Who is to Blame?
The enemy are in Pennsylvania. The nation's capital is seriously menaced with capture. Our chief cities are threatened by a victorious rebel army. Loyal citizens are being plundered of their property, and the blood-red demon of war is stamping his hoof upon the valleys of the north. The army of the Potomac, confessedly the "finest on the planet," has been twice dreadfully defeated. Every energy of the nation is called forth to save it from destruction.
Who is responsible for this state of affairs? Let the partisan report of the congressional committee on the conduct of the war, all of whom are warm friends of the president, and vigorous supporters of his administration, answer:
"The administration called by the people to the head of the government, in this the most critical period of the nation's history, was more promptly and fully supported than that of any other government of which history has preserved any record. The call of the president for money and men had been more than complied with; no legislation which he had deemed necessary had been denied by congress; and the people had most nobly and generously supported and sustained what their representatives had promised in their name. The same congress, fresh from their constituents, had again met, and there could be no doubt that as they had before acted, so would they continue to act. It needs but to refer to the history of the congress just closed, its prompt and thorough action, clothing the executive with the fullest power, placing at his disposal all the resources of men and money which this nation possessed, to prove that your committee judged rightly that congress needed no prompting from them to do its entire duty. Not upon those whose duty it was to provide the means necessary to put down the rebellion, but upon those whose duty it was to rightfully apply those means, and the agents they employed for that purpose, rests the blame, if any, that the hopes of the nation have not been realized, and its expectations have been so long disappointed."
We have also Lyman Trumbull's testimony to the same effect.

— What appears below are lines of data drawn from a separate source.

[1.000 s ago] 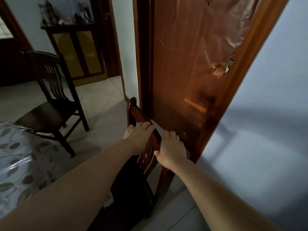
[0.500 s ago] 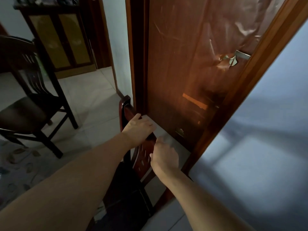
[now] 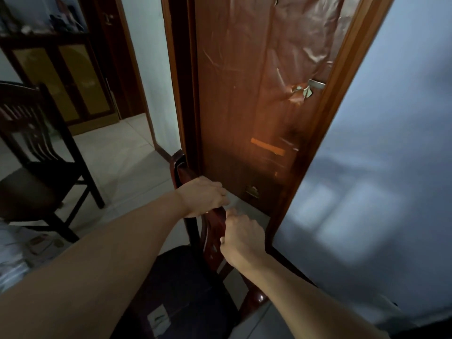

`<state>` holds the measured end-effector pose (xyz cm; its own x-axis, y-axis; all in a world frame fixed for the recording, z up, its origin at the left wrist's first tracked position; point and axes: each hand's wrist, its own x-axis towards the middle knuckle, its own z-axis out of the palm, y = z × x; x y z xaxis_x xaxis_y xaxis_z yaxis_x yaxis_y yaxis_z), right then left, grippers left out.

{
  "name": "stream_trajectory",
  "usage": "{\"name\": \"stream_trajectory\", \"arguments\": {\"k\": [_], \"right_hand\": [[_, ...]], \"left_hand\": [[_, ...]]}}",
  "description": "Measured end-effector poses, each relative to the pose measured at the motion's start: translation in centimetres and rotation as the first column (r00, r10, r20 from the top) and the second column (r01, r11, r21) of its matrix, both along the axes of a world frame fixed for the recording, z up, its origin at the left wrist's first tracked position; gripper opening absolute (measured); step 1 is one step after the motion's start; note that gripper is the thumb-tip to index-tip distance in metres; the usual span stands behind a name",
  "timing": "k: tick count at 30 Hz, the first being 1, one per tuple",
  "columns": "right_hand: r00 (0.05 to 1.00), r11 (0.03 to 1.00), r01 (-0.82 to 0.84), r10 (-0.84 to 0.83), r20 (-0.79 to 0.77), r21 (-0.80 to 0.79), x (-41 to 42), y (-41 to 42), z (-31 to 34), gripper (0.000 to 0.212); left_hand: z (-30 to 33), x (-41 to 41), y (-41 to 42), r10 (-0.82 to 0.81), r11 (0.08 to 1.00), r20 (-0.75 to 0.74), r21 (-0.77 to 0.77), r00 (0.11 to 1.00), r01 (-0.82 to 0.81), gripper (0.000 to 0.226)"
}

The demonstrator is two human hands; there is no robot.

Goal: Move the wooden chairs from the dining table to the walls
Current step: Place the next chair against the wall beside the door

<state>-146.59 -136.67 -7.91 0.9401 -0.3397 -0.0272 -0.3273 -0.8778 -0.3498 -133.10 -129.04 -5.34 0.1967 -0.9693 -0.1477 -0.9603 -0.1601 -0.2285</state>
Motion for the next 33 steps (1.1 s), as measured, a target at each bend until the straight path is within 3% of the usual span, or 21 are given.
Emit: {"name": "stream_trajectory", "arguments": {"k": [12, 21, 33], "right_hand": [[0.999, 0.989, 0.033, -0.037, -0.031, -0.145, -9.5, -0.7, 5.4, 0.045], [0.994, 0.962, 0.105, -0.107, 0.005, -0.251, -16.0, -10.3, 6.3, 0.045], [0.975, 0.958, 0.183, -0.205, -0.081, -0.220, -22.5, -25.0, 5.1, 0.039]], "left_hand": [[4.8, -8.0, -1.0, -0.202, 0.979, 0.064, 0.033, 0.977, 0.200, 0.033], [5.6, -13.5, -11.3, -0.305, 0.952, 0.116, 0.058, 0.945, 0.301, 0.040], [4.1, -19.5, -27.2, -0.332, 0.943, 0.125, 0.044, 0.935, 0.329, 0.035]]}}
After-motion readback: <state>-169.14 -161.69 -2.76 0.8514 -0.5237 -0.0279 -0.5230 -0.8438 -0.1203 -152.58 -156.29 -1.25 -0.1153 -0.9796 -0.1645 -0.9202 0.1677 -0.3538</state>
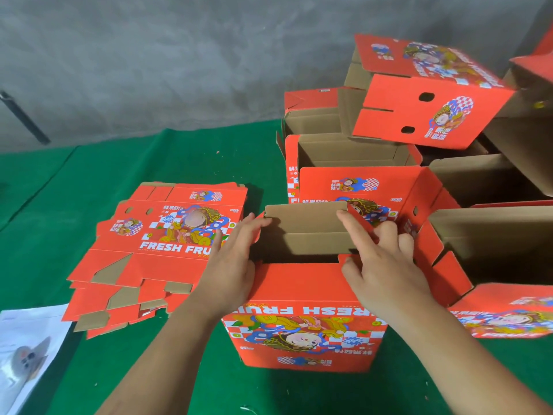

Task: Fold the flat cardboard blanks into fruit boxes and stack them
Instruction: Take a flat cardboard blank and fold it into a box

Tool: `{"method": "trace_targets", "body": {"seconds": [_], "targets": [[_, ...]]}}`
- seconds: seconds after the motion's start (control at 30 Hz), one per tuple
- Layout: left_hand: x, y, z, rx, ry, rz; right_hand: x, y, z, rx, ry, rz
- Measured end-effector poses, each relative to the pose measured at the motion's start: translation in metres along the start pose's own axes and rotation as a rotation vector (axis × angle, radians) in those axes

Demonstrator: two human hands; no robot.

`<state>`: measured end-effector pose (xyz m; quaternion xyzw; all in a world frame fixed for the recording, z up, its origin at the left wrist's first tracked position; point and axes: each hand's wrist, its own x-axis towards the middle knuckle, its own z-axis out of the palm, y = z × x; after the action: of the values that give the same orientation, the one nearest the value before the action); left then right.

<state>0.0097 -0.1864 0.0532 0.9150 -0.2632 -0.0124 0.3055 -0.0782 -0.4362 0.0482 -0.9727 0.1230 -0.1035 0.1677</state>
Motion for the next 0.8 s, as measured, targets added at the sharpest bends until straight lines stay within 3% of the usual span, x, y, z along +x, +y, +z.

The nation sees that its strength has been criminally frittered away; its armies placed in the hands of notorious incompetents, who have led them to useless slaughter; its treasure squandered to fill the pockets of heartless contractors and greedy cormorants who delight in preying on the life blood of the country. Under these circumstances, the manifestation of a deep and ominous indignation by the people against these unfaithful servants, is a virtue; fulsome and persistent displays of obsequious servility and praise is crime.
The administration has heard the voice of the people, at first in tones of advice and entreaty, now speaking the accents of anger and warning; it has heeded them no more than the idle whisperings of the summer wind, or the voice of the waters rippling upon the shore. It has thrown itself into the arms of men who never loved their country, and who, to-day, would sooner see the Union perish than that it should be reconstructed on any basis than that they would dictate. These miserable intriguers have dictated the policies of the war, and in most cases the commanders of our armies. They have no sympathies in common with the people; they care nothing for popular desire or popular opinion; careless of all but the success of their one-sided, peculiar theories, they trample over everything that stands in the way of their success. With them, the management of the war is the stepping-stone to power. Their selfish ambition so fills the range of their vision as totally to exclude the country and its welfare.
There is absolutely no hope that the existing state of affairs will be changed. The hydraheaded administration — for it is a mistake which no American will fall into, to suppose that the nation has now one single head — is resolute in adhering to its policies, careless of consequences. Nothing but imminent personal peril will induce them to abandon these policies, and accede to the popular demand. In the midst of their fierce political fanaticism, they display the most pitiable imbecility in military affairs. General after general of their selection demonstrates his incapacity, and one after another is chosen to succeed, as it were by chance. Merit and soldiery ability has long ceased to govern in the choice of commanders, and as intimated a moment since, these qualities will not be regarded until regard for their own safety renders their consideration imperative.
Truly, the nation is passing "under the cloud and through the sea," and without some prudential interposition the rebel Pharaoh will not be destroyed. In the determination that the negroes shall be freed, a nation of Anglo-Saxons will be enslaved.